● The task:
Only some lines are wanted. Transcribe, exactly, the lines below from the line with "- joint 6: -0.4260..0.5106" up to and including the line with "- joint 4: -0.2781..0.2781".
START Recorded data
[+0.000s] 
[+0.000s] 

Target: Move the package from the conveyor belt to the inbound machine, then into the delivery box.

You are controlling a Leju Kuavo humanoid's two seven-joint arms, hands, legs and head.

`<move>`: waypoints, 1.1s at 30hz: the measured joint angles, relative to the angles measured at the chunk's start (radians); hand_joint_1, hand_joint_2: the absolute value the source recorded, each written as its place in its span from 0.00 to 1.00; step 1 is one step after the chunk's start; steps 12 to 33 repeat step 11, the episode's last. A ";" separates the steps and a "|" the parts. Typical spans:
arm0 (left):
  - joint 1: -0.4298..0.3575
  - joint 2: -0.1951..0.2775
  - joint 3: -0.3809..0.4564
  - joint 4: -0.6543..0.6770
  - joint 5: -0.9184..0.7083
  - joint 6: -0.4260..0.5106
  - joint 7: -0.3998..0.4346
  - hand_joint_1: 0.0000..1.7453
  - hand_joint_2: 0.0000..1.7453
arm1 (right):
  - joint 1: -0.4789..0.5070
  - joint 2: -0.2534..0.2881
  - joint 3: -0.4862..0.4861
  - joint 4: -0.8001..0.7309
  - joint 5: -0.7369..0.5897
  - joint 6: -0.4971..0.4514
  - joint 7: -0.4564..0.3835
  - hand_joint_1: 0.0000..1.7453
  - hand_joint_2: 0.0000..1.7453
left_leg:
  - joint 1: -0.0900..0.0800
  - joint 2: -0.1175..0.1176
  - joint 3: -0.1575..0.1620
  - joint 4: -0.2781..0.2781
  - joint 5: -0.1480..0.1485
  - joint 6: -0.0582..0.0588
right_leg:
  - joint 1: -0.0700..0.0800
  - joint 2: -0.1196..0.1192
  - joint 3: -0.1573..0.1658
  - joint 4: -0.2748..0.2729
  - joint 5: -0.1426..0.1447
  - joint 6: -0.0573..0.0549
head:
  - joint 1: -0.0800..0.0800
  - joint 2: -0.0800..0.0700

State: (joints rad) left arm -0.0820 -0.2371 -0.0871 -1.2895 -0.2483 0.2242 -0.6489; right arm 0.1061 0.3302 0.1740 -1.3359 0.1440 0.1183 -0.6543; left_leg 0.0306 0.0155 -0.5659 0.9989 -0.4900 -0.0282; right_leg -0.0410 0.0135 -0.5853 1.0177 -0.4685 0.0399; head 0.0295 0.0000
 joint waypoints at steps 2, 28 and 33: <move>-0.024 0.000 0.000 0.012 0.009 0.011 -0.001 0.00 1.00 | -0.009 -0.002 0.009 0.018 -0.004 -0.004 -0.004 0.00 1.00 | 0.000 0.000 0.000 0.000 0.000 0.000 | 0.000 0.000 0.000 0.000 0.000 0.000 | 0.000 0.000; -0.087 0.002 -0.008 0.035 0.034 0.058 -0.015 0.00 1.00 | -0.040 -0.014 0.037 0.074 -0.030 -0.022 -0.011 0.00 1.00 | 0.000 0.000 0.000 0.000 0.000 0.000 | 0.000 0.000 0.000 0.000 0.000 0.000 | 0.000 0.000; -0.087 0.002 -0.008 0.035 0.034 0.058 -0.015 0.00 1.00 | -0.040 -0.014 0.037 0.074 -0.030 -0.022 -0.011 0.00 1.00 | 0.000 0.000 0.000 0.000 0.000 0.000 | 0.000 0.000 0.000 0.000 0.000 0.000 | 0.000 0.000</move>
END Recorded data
● Solution for this task:
  - joint 6: -0.4260..0.5106
  - joint 7: -0.3998..0.4346
  - hand_joint_1: 0.0000..1.7453
  - hand_joint_2: 0.0000..1.7453
arm1 (right):
  - joint 1: -0.4789..0.5070
  - joint 2: -0.2534..0.2881
  - joint 3: -0.4862..0.4861
  - joint 4: -0.8001..0.7309
  - joint 5: -0.7369..0.5897
  - joint 6: -0.4971..0.4514
  - joint 7: -0.4564..0.3835
  - hand_joint_1: 0.0000..1.7453
  - hand_joint_2: 0.0000..1.7453
left_leg:
  - joint 1: -0.0900..0.0800
  - joint 2: -0.1175..0.1176
  - joint 3: -0.1575..0.1620
  - joint 4: -0.2781..0.2781

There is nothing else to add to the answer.